Voyant Tools 2

David Hoover lists a number of interesting possibilities for textual analysis, including “assessing how similar imitations, pastiches, completions, continuations, prequels, and sequels of texts written by other authors are to the original texts.” Sherlock Holmes has a very long and rich history of pastiches, so I thought it would be interesting to compare some to the original stories and see how they hold up. I located some pastiches from this site and loaded them into Voyant.

Let’s start with some word clouds. I had to trim out some common words to make a cleaner cloud, but I also found I needed to remove ‘Holmes’ from the pastiche cloud in order to produce a cloud that was even useful. (The word ‘Holmes’ eclipses incredibly small words otherwise)

Now, ideally, the word clouds for the original Doyle stories and the pastiches would be very similar. And, in fact, there are some decent similarities. The cloud on the left are the original stories; on the right are the imitators. Here’s a list, starting with the most frequent words first:

Top 15 Original Words: said, come, little, know, room, time, sir, came, face, think, house, way, night, watson, good

Top 15 Pastiche Words: said, asked, watson, time, case, way, door, just, looked, room, good, know, left, turned, I’m

I’ve bolded the words that appear in both lists. (‘door’ and ‘case’ also appear on the top 20 of the words from the original stories) The pastiches stack up better than I expected. One very clear distinction, however, is how ‘Watson’ is much further up the list of frequent words for the pastiches, as the third most common word. It’s tempting to conclude that fans of Doyle’s work may ascribe a more important role to Watson than the original author even did.

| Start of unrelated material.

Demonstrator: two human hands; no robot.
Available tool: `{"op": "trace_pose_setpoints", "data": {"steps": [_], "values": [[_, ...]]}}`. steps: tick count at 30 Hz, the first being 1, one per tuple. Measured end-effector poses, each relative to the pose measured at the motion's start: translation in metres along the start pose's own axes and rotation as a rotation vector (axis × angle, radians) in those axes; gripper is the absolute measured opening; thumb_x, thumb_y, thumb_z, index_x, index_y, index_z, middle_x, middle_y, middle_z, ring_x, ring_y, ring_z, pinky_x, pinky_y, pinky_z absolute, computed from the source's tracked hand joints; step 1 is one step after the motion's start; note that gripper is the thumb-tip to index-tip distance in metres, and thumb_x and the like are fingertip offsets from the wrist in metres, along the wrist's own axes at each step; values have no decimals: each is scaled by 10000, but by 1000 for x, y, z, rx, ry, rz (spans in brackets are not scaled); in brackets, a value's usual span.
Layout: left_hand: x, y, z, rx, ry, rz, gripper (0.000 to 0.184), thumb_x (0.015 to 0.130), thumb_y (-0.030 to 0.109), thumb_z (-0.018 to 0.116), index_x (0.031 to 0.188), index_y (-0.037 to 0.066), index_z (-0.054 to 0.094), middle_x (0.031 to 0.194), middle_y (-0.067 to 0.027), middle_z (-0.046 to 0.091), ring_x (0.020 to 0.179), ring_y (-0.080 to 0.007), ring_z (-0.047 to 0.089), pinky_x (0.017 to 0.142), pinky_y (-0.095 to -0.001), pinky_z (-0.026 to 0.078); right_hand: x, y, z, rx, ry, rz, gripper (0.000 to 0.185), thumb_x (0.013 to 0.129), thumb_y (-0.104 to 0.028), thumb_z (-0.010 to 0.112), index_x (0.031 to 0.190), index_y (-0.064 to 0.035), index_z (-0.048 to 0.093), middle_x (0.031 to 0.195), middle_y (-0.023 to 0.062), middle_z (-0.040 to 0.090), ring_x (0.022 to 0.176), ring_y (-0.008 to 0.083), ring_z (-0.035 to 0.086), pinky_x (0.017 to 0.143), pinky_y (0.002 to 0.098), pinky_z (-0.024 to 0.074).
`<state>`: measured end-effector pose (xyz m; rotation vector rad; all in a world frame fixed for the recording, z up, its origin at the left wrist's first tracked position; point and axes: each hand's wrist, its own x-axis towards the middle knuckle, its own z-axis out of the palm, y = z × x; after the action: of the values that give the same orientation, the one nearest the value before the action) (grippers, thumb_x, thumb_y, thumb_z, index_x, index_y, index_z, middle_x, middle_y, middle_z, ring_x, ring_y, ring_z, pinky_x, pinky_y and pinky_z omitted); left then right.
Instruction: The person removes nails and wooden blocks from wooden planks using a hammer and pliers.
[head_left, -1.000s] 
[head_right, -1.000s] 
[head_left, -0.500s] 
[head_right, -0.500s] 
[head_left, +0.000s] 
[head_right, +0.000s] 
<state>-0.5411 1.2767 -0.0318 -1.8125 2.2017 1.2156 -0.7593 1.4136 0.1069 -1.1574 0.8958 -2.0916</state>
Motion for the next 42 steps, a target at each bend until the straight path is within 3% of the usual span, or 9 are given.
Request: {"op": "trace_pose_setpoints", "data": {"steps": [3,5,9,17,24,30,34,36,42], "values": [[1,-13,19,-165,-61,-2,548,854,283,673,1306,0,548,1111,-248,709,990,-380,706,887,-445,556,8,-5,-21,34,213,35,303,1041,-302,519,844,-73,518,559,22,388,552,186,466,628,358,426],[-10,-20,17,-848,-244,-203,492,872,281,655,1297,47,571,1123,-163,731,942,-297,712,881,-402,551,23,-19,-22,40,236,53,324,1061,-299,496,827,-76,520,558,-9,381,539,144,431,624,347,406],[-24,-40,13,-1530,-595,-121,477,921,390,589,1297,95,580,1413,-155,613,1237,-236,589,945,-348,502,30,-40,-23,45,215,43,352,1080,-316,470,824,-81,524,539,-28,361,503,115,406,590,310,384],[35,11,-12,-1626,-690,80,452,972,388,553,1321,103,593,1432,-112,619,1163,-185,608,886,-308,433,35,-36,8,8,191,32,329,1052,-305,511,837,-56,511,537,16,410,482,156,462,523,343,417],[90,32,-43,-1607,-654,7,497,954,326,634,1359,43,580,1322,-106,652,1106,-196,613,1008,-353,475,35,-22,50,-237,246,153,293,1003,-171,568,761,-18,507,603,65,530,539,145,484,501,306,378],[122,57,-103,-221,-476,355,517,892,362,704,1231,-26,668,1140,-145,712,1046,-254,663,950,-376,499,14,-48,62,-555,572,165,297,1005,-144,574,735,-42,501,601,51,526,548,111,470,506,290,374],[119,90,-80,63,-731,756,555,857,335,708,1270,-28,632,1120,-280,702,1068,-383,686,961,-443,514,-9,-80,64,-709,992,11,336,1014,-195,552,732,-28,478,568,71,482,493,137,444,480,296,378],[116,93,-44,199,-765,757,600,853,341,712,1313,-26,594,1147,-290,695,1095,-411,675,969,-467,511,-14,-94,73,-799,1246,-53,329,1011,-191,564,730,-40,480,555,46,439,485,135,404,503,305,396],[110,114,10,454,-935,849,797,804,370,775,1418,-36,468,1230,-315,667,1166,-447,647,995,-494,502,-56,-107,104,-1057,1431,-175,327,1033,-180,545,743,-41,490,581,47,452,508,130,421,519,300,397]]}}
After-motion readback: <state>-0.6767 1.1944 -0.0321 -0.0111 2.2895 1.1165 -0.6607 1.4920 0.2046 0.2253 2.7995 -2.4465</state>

So, the word clouds look somewhat different, but decently similar. What else can we check? Let’s look at some phrases.

Here are the top five most frequent phrases and how often they appear in each story. The original Doyle stories are the first top eight, with the bottom five being the imitation stories. Here the distinction between authors is much more apparant. The way Doyle habitually combines words differs quite a bit from how the other authors do, with the phrase ‘all this’ really being the only phrase of his that appears in the pastiches with any regularity. (That said, it is interesting to note Doyle’s final collection of short stories, ‘His Last Bow,’ also appear quite distinct from the others. Perhaps Doyle’s style had begun to shift at that point.)

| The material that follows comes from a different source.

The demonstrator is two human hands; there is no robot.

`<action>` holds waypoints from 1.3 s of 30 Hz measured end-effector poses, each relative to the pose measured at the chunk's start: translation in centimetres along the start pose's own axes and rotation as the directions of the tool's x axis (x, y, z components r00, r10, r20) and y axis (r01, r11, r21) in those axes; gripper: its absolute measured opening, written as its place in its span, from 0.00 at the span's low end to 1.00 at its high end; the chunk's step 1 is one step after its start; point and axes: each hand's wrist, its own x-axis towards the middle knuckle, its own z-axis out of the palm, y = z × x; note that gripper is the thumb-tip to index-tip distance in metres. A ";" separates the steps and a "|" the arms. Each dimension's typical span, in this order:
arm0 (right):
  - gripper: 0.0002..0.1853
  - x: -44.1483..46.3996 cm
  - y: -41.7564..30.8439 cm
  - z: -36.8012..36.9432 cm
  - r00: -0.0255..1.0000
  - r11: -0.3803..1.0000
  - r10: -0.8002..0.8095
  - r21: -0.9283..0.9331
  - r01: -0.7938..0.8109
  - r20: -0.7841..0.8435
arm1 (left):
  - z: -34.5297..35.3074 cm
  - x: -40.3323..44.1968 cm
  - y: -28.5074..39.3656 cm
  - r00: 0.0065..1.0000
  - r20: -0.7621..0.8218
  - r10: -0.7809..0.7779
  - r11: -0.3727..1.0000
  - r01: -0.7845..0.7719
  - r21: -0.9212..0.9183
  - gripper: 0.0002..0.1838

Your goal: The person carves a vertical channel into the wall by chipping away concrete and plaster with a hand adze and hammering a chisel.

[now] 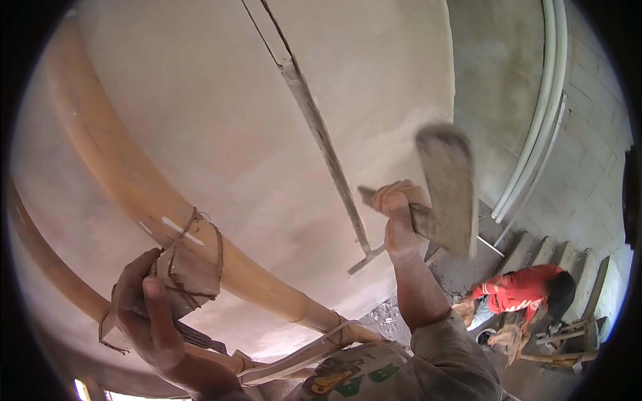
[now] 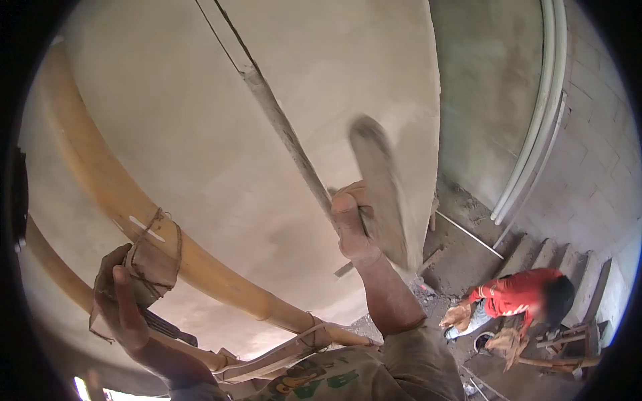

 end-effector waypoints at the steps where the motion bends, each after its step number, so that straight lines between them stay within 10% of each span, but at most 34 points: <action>1: 0.14 0.8 0.7 0.5 0.999 1.000 -0.023 -0.012 0.023 -0.023 | 0.1 1.1 0.4 0.999 0.020 0.032 0.999 -0.032 0.018 0.24; 3: 0.15 1.1 5.8 -2.4 0.973 0.912 0.227 -0.344 -0.224 -0.031 | 2.2 2.0 2.9 1.000 0.004 0.031 0.998 -0.031 0.058 0.25; 4: 0.16 2.1 6.2 -2.3 0.743 0.691 0.656 -0.504 -0.519 0.133 | 2.1 2.2 3.5 1.000 0.015 0.024 0.996 -0.026 0.090 0.25; 7: 0.11 0.6 5.9 -5.3 0.681 0.608 0.724 -0.571 -0.552 0.112 | 1.9 1.4 3.7 0.998 0.059 0.023 0.993 -0.030 0.115 0.25; 11: 0.14 6.4 0.9 -6.2 0.779 0.730 0.626 -0.387 -0.564 0.046 | 4.4 3.7 5.6 0.999 0.003 0.041 0.999 -0.041 -0.023 0.24; 17: 0.15 6.4 1.0 -3.4 0.995 0.970 0.095 0.227 -0.087 -0.024 | 3.3 2.6 4.1 0.997 -0.003 0.080 0.995 -0.080 0.058 0.22; 20: 0.11 5.0 6.7 -3.0 0.699 0.665 0.701 -0.485 -0.568 0.142 | 2.8 1.9 4.1 0.997 0.023 0.074 0.992 -0.076 0.102 0.22; 27: 0.14 5.1 0.1 -3.3 0.812 0.762 0.580 -0.396 -0.512 0.067 | 3.0 2.3 3.5 0.998 0.003 0.060 0.998 -0.060 0.013 0.21; 30: 0.12 6.8 -3.1 -2.4 0.985 0.982 0.100 0.148 -0.120 0.138 | 2.7 2.0 3.2 0.999 0.002 0.032 0.999 -0.032 0.030 0.22; 33: 0.11 6.6 3.2 -1.9 0.995 0.978 0.042 0.198 -0.060 0.090 | 2.9 2.6 3.7 0.998 -0.010 0.058 0.993 -0.057 0.101 0.22; 34: 0.11 6.1 5.2 -1.2 0.949 0.935 0.306 -0.211 -0.285 0.072 | 3.0 2.5 4.0 0.998 -0.006 0.067 0.989 -0.065 0.130 0.23; 37: 0.06 7.4 6.3 -2.3 0.685 0.580 0.719 -0.639 -0.504 0.112 | 3.4 2.8 3.9 0.995 -0.080 0.065 0.989 -0.054 0.135 0.22; 39: 0.07 5.0 3.5 -3.7 0.721 0.648 0.676 -0.589 -0.483 0.153 | 3.1 1.9 4.1 0.999 -0.025 0.036 0.992 -0.032 0.125 0.22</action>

These are just two quick and simple ways of comparing the texts. The next steps would be to apply more sophisticated techniques to compare them, such as cluster analysis. It also would be interesting to gather many pastiches from multiple authors and compare them to Doyle’s work, one author at a time, so that in theory you could locate the author who has been the most successful at imitating Doyle’s work!

Experimenting With Voyant Tools

For my textual analysis, I used (almost) all of Sir Arthur Conan Doyle’s stories on Sherlock Holmes. All of these stories have passed into public domain, except for The Casebook of Sherlock Holmes collection. This means the complete corpus has 8 documents– 4 novels and 4 collections of short stories.

The word cloud these texts produce as a whole seems like a nice place to start, although it mostly confirms what we would already suspect to see. ‘Holmes’ tops the list of most frequent words, as he is of course the star of the show. His side-kick and biographer, Watson, makes an appearance as well, but only as the 14th most frequent word. Again, considering Watson’s relatively humble role in the partnership, this comes as no surprise.

Words centered around the intellectual nature of Holmes’ efforts (‘know’ and ‘think’) and around observing physical details of people and the environment (‘face’ ‘hand’ ‘door’ ‘house’ ‘room’) also are what we would expect.

So let’s do something a little more interesting. Let’s type in the word ‘cocaine’ and see how often it appears across the timeline in a simple plot graph. These texts are arranged in order of when they were published, starting with A Study in Scarlet and ending with His Last Bow.

Everyone knows Holmes has a cocaine addiction, right? But if we check the data, it actually looks like his addiction is not a life-long problem. It has zero mentions in the first novel, peaks with the second novel The Sign of the Four, then tapers down fast, with three and then one mention in the two short story collections that follow. After that, it isn’t even mentioned again. Seems Holmes does kick the habit pretty fast. I find this especially interesting because I never got around to reading the last of the stories, so I can confirm this without having even read them. (Unless Sir Doyle suddenly starts referring to cocaine with euphamisms, which seems unlikely, given his style.)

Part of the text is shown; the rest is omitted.